A couple of weeks ago, I was having fun looking through the stacks at the library of my new university, and I found an old copy of the Roman Pontifical, published in 1895. The entire book was written in Latin, including the publishing information. It contained Rites such as Ordination to the Presbyterate, Episcopal consecration, the dedication of a Church, and the blessing of an Abbot or Abbess.
I was pleasantly surprised to see that it also included the older version of the Rite of Consecration to A Life of Virginity (or as it was written here, “De Benedictione et Consecratione Virginum,” which more literally translates into “On the Blessing and Consecration of Virgins”).
Although the Rite had fallen into all but total disuse for several centuries, there was a movement in the late nineteenth-century to restore the usage of the Rite for cloistered, solemnly professed Benedictine nuns. My guess is that this particular edition of the Roman Pontifical reflects this trend.
Women who were not members of religious Orders would not be permitted to receive the Rite of Consecration until the Second Vatican Council, after the Council document Sacrosanctum Concilium called for a revision of the Rite. When this was done, the Rite was revised into two versions, one for nuns and one for women “living in the world.”
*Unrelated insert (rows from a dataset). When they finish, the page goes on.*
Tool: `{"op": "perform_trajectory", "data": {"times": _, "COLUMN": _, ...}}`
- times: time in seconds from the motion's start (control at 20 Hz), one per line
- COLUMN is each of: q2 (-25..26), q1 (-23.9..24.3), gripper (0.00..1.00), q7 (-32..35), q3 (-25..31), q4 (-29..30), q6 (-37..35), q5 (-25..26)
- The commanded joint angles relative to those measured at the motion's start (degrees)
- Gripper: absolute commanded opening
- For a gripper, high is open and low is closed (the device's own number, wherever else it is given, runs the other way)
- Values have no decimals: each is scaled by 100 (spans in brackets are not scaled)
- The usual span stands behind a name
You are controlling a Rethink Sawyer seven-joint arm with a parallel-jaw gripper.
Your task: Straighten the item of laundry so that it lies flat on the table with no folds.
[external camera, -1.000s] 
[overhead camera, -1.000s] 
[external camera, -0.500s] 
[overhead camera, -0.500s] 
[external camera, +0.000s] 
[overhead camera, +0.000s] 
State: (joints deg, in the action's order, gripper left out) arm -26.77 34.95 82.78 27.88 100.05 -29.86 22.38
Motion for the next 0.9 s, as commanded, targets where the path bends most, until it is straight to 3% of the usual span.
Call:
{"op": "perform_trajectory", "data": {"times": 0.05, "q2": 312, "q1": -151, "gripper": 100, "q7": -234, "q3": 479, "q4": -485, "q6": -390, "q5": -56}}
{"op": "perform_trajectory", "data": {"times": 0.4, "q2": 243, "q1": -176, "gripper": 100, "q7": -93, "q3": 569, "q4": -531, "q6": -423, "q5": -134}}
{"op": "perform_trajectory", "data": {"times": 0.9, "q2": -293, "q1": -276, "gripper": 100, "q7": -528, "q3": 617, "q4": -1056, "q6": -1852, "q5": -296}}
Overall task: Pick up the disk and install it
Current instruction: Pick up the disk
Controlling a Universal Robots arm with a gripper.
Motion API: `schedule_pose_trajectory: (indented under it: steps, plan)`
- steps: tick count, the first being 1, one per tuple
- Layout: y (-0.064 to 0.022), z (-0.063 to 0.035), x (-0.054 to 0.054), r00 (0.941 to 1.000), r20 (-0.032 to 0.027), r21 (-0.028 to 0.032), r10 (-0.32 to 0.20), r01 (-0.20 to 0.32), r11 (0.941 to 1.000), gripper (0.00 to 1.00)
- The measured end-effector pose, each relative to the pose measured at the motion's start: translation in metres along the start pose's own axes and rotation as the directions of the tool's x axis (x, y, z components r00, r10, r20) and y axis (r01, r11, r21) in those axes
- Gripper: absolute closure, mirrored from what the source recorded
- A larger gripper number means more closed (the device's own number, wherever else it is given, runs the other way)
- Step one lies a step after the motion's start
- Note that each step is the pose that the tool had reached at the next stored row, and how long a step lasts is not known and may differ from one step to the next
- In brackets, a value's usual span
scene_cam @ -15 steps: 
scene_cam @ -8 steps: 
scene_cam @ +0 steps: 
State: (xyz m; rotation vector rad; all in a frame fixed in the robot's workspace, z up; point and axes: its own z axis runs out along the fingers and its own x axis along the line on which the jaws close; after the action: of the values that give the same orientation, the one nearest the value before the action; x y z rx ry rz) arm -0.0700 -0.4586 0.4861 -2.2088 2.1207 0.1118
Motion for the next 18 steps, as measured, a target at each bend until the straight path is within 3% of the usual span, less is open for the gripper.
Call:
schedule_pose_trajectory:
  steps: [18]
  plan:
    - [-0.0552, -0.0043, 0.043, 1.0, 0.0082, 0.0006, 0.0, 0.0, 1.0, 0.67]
I find it quite meaningful to note that the both modes of living consecrated virginity have the same liturgical “ancestor”—noting also that consecrated virginity in the world is the ancestor to religious life itself. Even now, the dissimilarities between the two contemporary forms of the Rite are fairly minor; I think the biggest difference is that the Rite for nuns anticipates the solemn profession of religious vows to occur within the same ceremony, where conversely the Rite for women in the world containes more elements in which the candidate publicly states her intention to be consecrated.
From my point of view as a soon-to-be consecrated virgin in the world, this commonality re-enforces the understanding of consecrated virginity as an especially radical commitment to Christ, as well as highlighting the contemplative dimension of this vocation.
The image I share with you here depicts the “calling of the candidates.” This is an important part of the Rite because it is here that a consecrated virgin actually receives her vocation in the canonical, ecclesial sense—in fact, this IS the “vocation” itself (the word of course stemming from the Latin “vocare,” to call), in which Christ and the Church, through the person of the Bishop, call the candidate to consecration. There are parallel “callings” in other vocationally-oriented Rites, such as the Ordination rituals.
The chant written at the top of the page, “Prudentes virgines, aptate vestres lampades, ecce sponsa venit, exite obviam ei,” translates to: “Wise virgins, prepare your lamps, behold, the Bridegroom comes, go out to meet him.” Clearly an allusion to the Gospel story of the wise and foolish virgins, this antiphon, along with the carrying of candles illustrated here, was almost directly adopted in the revised Rite as one of the options for the “calling of the candidates.” You can see this for yourself in the Rite of Consecration, number 13.